With conversations and claims about elections continuing, The Government Law Center (GLC) at Albany Law School examines the upcoming case of Moore v. Harper before the Supreme Court of the United States on Dec. 7 in its latest explainer, “Moore v. Harper: May State Laws Concerning Federal Elections Be Subject to State Judicial Review?”
“The issue squarely presented is whether state courts have the authority to consider any claim relating to an action taken by a state legislature that concerns federal elections. The decision might also affect the mechanism for choosing electors from the states to the electoral college,” writes author and GLC Legal Director Richard Rifkin. “This is possibly the most significant election case ever heard by the Court.”

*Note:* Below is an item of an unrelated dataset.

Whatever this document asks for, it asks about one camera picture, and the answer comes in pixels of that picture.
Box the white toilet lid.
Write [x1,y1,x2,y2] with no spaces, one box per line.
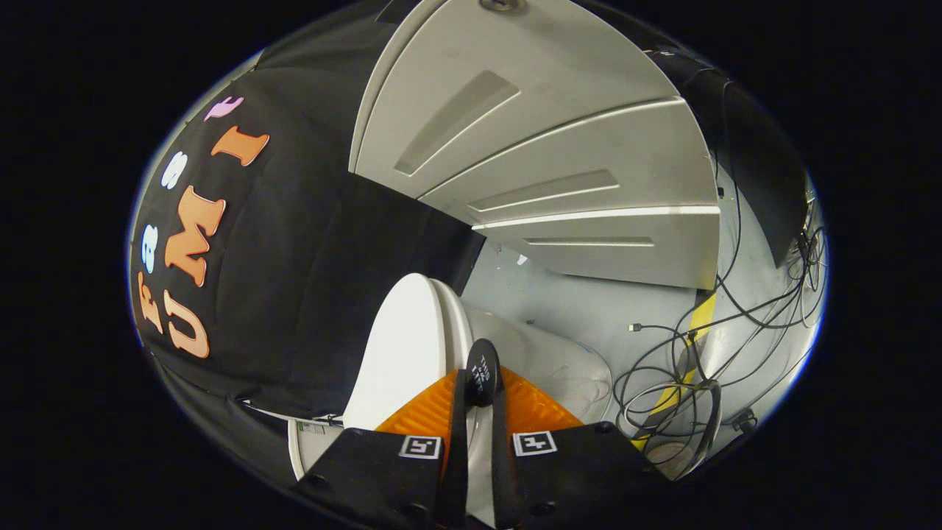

The case began with a challenge to North Carolina’s new congressional districts drawn by the state legislature following the 2020 census. The North Carolina Supreme Court invalidated the new districts because it found that they violated several provisions of the North Carolina state constitution. Timothy Moore, Speaker of the North Carolina House of Representatives, presented an application for a stay of that decision to the United States Supreme Court. The stay was denied due to impending elections, but the Supreme Court agreed to hear the case, which will be argued on Dec. 7.
Moore argued that state courts do not have the authority to review the actions of state legislatures when they relate to federal elections.
"The issue to be argued is based on what is sometimes called the ‘independent state legislature’ theory. It is premised on Article I, Section 4 of the federal constitution, which provides that ‘The Times, Places and Manner of holding Elections for Senators and Representatives, shall be prescribed in each state by the Legislature thereof, but the Congress may at any time by Law make or alter such Regulations,’” Rifkin writes. “The appellants argue that this provision precludes any entity in a state government other than its legislature from involvement in federal election law. Thus, according to this theory, changes to any laws enacted by a state legislature may be reviewed only by Congress."
“Whether the Court will accept the independent state legislature theory is an open question. If it does, it would constitute one of the most momentous historical changes in the functioning of state governments, at least in cases related to federal elections,” Rifkin concludes.
Read the explainer here.
The explainer is the latest in a series from the GLC that concisely map out the law that applies to important questions of public policy. The GLC has also created explainers on a variety of topics, including state constitutional amendments, voting rights, government ethics reform, political redistricting in New York, immigration, aging, and policing policy, among others.